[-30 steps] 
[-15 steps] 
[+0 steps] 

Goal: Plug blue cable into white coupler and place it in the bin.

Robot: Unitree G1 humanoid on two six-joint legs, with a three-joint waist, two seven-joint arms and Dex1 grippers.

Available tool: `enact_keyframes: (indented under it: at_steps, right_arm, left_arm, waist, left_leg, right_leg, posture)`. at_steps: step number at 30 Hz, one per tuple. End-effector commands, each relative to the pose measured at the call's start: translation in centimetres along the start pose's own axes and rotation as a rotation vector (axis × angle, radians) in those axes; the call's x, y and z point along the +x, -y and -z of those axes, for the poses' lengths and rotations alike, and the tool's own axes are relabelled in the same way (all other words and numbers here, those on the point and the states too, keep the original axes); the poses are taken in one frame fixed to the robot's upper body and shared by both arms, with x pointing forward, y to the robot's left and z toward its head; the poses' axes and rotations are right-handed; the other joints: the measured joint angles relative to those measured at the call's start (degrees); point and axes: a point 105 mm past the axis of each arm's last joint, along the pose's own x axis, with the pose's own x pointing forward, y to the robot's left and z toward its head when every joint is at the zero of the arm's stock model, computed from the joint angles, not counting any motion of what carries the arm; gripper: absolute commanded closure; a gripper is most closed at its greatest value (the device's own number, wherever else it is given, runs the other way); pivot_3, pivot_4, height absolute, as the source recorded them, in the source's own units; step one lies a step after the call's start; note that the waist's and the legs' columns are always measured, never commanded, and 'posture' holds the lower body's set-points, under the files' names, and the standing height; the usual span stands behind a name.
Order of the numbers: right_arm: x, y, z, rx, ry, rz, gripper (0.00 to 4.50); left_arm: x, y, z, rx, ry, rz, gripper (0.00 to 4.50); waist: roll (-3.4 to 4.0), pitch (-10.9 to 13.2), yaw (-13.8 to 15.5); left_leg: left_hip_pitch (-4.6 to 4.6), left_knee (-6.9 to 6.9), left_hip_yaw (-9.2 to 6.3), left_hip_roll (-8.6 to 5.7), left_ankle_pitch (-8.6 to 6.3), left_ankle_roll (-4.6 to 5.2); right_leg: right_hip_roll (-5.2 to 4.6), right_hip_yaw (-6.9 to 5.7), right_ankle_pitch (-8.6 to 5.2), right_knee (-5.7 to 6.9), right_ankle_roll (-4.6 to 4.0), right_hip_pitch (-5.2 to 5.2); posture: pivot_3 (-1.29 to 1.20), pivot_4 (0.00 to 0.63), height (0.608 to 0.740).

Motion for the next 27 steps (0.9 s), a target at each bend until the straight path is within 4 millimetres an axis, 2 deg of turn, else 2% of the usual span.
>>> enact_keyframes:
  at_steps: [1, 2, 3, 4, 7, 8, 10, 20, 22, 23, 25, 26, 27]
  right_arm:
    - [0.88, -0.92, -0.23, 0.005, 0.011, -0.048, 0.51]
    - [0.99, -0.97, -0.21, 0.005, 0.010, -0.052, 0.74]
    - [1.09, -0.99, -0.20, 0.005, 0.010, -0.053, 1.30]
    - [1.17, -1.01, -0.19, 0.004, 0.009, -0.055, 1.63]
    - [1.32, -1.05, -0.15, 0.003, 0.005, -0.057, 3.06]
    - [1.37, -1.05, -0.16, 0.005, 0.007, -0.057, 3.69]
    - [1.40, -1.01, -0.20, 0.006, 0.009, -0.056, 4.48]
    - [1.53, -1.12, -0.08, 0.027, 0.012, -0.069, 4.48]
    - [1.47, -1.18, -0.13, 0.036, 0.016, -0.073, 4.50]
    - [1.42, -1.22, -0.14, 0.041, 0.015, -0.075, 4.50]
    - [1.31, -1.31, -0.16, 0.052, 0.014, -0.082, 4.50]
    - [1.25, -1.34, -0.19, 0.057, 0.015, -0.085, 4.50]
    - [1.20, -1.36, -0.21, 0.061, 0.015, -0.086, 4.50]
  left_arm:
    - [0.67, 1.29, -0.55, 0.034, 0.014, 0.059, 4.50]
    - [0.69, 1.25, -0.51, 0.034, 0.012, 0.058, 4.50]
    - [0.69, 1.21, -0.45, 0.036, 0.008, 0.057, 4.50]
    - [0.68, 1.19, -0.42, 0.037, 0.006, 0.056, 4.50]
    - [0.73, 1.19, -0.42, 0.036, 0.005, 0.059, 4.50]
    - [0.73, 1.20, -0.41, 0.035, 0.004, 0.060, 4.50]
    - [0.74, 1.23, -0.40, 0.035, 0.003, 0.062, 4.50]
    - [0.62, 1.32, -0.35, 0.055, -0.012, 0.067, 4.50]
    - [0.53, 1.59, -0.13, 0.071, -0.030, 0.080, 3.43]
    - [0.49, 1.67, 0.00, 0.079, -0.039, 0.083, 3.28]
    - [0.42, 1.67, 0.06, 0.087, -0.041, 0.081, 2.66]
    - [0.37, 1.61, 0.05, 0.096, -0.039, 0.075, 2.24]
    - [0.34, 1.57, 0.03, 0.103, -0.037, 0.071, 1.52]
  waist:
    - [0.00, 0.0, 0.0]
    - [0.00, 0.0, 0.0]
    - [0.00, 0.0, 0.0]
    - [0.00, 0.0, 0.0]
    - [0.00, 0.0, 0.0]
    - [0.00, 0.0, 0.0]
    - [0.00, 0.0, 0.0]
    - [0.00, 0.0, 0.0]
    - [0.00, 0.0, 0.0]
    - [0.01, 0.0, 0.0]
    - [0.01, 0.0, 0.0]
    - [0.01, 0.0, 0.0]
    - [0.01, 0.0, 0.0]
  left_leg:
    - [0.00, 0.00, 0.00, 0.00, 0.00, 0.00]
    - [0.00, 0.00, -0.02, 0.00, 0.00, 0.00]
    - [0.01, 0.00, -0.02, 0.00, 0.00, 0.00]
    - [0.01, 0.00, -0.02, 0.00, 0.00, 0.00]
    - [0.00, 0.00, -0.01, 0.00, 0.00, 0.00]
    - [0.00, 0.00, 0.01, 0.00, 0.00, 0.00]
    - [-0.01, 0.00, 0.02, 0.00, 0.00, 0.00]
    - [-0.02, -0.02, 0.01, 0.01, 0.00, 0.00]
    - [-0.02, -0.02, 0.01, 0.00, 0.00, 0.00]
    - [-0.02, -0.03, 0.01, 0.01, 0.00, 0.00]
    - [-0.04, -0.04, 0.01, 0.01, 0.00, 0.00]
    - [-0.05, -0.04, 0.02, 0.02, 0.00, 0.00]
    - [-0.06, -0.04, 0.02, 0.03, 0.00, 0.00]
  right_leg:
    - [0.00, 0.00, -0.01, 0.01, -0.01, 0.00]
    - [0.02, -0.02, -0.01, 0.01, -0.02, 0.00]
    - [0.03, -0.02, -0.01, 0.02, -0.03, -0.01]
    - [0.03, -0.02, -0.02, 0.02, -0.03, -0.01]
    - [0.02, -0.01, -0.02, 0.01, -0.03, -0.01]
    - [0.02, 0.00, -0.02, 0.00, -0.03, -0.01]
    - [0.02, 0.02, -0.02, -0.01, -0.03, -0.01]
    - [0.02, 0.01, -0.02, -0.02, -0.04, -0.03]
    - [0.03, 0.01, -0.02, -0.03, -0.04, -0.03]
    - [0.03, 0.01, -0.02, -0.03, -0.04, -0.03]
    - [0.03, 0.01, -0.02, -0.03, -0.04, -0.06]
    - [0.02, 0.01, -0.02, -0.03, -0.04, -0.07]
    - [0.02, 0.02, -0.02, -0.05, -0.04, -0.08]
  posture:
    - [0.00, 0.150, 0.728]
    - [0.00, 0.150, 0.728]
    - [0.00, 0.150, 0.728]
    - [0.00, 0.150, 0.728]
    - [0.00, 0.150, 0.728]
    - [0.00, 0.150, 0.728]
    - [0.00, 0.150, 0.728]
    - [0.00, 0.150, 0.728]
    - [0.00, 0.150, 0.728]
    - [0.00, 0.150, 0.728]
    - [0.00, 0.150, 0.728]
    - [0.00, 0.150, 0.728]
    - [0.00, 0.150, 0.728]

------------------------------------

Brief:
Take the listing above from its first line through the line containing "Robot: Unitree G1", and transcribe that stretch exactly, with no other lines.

Exercise output:
[-30 steps] 
[-15 steps] 
[+0 steps] 

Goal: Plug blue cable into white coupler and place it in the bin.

Robot: Unitree G1 humanoid on two six-joint legs, with a three-joint waist, two seven-joint arms and Dex1 grippers.

This exercise requires no further output.